(Items from a data source)
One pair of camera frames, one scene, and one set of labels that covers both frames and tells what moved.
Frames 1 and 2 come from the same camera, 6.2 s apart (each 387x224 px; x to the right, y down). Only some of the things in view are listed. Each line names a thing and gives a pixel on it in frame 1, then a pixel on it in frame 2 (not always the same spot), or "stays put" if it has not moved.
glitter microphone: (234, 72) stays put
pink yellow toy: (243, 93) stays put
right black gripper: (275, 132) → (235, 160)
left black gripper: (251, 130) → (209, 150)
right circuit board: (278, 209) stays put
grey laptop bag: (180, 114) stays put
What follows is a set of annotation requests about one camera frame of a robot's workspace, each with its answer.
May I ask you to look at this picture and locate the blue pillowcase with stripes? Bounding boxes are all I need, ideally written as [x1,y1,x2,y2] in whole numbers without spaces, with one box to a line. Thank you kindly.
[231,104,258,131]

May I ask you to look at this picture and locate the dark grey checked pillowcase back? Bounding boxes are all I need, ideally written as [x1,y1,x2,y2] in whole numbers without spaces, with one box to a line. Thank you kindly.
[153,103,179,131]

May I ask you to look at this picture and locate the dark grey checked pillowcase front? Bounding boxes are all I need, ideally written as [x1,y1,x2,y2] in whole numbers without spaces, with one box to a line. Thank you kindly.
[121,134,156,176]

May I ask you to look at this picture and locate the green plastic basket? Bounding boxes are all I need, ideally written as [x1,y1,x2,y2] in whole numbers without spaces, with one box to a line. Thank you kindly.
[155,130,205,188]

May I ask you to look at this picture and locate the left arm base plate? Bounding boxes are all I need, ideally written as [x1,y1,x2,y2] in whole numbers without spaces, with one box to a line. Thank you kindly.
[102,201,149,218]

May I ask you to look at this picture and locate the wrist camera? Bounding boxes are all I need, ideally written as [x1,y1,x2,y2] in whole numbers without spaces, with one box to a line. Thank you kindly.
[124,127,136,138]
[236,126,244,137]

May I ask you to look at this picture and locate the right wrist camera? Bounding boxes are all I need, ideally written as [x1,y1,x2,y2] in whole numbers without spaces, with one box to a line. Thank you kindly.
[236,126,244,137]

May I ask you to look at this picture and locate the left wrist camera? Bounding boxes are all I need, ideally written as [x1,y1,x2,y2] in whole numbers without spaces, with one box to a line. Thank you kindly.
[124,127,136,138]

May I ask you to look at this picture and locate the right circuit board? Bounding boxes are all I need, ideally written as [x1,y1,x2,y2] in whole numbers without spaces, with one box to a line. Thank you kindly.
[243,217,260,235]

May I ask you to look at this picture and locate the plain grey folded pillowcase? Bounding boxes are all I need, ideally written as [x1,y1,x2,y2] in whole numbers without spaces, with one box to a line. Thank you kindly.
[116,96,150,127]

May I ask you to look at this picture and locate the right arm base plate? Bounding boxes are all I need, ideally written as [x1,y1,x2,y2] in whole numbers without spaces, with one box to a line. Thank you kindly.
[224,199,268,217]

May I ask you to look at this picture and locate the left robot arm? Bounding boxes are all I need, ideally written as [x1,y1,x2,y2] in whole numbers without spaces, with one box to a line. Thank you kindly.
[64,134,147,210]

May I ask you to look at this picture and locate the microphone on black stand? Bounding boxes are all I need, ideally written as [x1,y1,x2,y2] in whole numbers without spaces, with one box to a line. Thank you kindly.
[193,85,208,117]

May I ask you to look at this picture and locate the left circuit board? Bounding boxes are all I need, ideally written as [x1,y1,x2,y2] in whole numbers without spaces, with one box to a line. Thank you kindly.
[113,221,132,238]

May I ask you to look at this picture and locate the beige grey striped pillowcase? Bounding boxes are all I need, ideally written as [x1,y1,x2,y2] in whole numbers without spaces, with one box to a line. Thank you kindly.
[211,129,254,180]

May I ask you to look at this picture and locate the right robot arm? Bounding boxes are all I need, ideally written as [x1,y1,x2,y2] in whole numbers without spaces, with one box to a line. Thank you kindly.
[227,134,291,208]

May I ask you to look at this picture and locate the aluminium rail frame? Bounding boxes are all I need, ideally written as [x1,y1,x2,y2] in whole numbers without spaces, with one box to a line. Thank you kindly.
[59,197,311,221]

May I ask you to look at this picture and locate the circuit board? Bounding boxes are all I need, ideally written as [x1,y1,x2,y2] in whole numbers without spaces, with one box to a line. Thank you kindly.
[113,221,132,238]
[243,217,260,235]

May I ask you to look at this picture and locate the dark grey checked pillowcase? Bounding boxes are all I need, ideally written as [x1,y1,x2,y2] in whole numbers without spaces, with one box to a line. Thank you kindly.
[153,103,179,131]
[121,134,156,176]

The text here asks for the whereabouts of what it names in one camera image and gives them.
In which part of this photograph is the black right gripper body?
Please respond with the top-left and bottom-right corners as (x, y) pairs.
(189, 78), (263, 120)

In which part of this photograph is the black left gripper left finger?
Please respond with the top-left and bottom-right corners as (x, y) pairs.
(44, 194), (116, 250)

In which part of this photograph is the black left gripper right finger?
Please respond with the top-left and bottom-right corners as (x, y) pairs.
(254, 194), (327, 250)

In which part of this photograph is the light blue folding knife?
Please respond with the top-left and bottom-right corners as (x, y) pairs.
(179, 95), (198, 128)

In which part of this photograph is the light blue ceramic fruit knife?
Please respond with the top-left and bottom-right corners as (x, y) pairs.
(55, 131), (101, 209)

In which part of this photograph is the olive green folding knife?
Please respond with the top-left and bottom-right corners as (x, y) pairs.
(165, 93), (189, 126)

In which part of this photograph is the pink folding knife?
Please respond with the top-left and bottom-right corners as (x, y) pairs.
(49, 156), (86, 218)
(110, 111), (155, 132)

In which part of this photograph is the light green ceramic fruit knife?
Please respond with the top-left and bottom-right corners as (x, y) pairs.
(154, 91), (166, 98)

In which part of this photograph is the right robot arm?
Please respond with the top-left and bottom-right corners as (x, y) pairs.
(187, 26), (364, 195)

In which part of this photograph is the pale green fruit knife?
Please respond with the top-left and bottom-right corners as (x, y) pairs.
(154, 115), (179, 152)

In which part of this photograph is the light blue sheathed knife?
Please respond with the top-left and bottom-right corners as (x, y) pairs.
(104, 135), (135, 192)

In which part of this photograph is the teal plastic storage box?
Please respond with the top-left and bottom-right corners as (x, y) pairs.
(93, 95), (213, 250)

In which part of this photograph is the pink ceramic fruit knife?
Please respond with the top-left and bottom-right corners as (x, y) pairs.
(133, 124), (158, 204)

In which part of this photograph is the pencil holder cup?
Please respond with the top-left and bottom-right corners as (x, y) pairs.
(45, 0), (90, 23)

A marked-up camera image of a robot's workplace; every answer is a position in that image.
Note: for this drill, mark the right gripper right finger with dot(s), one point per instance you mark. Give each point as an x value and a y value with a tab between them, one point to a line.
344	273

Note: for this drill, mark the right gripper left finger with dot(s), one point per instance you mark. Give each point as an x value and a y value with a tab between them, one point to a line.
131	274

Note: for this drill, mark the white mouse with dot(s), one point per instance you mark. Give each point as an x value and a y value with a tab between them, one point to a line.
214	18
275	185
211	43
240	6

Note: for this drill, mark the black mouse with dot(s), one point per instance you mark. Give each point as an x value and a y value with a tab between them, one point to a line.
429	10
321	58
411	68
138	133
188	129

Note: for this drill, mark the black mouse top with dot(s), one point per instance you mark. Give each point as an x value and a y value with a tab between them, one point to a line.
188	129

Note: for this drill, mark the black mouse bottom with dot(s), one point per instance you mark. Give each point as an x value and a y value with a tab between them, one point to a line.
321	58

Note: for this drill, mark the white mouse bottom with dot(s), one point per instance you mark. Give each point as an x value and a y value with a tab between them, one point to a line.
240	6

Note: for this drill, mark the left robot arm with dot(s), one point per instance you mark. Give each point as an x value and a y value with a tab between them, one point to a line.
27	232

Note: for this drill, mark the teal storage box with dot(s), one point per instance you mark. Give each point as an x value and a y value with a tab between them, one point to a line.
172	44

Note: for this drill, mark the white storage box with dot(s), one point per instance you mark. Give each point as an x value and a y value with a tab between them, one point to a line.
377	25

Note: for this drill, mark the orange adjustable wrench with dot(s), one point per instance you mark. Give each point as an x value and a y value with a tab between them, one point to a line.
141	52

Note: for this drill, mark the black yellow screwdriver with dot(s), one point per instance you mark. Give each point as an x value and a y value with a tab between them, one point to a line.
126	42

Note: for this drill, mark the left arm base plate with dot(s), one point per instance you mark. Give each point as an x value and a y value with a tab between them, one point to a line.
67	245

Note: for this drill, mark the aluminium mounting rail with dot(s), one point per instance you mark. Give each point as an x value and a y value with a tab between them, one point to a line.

Exercise description: Every line above that includes the string "fruit" needs to be copied.

Exercise response:
In which part of this photograph is the light blue ceramic fruit knife?
In which part of this photograph is the light green ceramic fruit knife?
In which part of this photograph is the pale green fruit knife?
In which part of this photograph is the pink ceramic fruit knife?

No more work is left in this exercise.